第5話勇者パーティー
私は四天王ハガを倒した報奨金を手に町外れの孤児院を訪ねた。
「姉ちゃん、アル中ー」
「マーシャお姉ちゃん、遊んでー」
「今日はお土産あるの?」
三人子供たちが私を囲む、愛しい、可愛いというより若い命は愛しいと思う、自分はここの子供たちに比べると歪だ、だからこそ輝いて見える。
「クッキーを買ってきた、皆で食べなさい」
クッキーの入った袋を手渡した。
「お姐ちゃんありがとう」
三人同時にお礼を言う、子供達の笑顔に私は喜びを感じる。
「マーシャ様」
「マーサか、金を持ってきた、子供達の為に使って」
マーサはこの孤児院の責任者だ、ここは女神イシュタルを主神とする団体が運営している。
彼女に金の入った袋を渡すと、私は皮肉を口にする。
「女神様が全能であれば、孤児など出ないでしょうにね」
「マーシャ様!如何に勇者パーティーに選ばれし貴方様でも不敬ですよ、子供達を憐れんでの御言葉でしょうが……」
「そうね、私は良いから子供達をお願い…」
マーサは一礼して子供達の元に向かう。
マーシャはため息をつくと、ポケットからミスリル製のスキットルボトルを取り出す。
彼女の特注品である、中身は当然酒。
「マーシャ・ヘリカルさんですか?」
自分を呼ぶ若い男の声がした、私は声の方を向く、男の姿を見た瞬間、思考が停止した。
い、異国の王子か!?心の中で叫んでしまった、黒髪で黒い瞳の端正な顔立ちの男、美少年と言っても差し支えないだろう。
「そうですが、君は?」
「ディーノです、こちらにいると聞いたので挨拶に来ました」
「勇者ディーノ……」
こんな少年が女神イシュタルが選んだ勇者、いや兵器か、私は驚いた、もっとゴツい姿を想像していたからだ。
「マーシャ、待たせてしまいましたね」
私がディーノ様がに見惚れていると、後ろからモニカが表れる。
「魔王討伐は3日後になりました、短いですがディーノ様はマーシャと過し、親睦を深めてくださいね」
「いきなりね、前もって連絡欲しかったわ」
私が抗議するとモニカは私に耳打ちする。
「勇者様の精神の洗浄に時間がかかりました」
精神の洗浄?こいつは何を言って?
「いま、彼は婚約者と故郷を失って傷ついています、頑張って口説けば抱けると思いますよ?」
そういうとモニカは私達を置いてさっていった。
ちょっと見惚れてはいたが、いきなり抱くとか、そもそも私が抱かれる方だと思うのだけど。
「ディーノ様はお酒はのまれますか?」
嗜むと言うので、町を案内してまわった、私一人ならば昼から飲むありだね。
たが勇者様の品位を落とす訳にはいかない、夕方になってから雰囲気のよい店にお連れした。

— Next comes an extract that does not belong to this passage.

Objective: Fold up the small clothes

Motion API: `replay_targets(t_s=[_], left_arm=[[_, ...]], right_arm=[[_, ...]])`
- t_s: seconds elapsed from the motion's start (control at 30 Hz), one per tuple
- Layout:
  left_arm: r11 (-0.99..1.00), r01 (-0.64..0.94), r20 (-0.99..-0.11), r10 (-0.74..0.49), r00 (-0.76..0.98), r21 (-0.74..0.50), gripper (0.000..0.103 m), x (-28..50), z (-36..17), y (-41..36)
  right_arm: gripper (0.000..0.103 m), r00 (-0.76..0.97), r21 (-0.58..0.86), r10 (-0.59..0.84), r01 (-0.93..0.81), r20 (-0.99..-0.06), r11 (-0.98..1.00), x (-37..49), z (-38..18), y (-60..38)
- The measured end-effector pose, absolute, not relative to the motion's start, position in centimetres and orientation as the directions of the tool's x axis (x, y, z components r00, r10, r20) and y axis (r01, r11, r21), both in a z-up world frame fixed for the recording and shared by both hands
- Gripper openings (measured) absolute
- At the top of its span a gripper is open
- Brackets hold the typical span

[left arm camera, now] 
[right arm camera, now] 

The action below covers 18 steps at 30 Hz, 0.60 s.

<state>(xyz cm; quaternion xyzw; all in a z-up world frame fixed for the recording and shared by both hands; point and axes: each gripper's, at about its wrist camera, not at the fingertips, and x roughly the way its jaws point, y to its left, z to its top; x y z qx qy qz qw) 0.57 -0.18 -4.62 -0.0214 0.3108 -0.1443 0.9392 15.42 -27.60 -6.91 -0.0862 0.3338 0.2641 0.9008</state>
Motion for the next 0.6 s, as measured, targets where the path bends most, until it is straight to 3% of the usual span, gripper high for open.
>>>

思い切って個室を借りた、勇者様と静かに話したかったからだ。
向かい合って座り、彼に酒の好み聞く。
「香りが良くて、サッパリとした物が良いですね」
なるほど、私は店員を呼ぶ。
「このウイスキーの十二年物をソーダアップで二つ……彼の方は1対3、私は一対一の割合でたのむ…」
割合については店員に耳打ちした、私は濃いのが好きなのだが、彼に引かれるかもしれないとこっそり頼んだ、自分らしくないと苦笑する。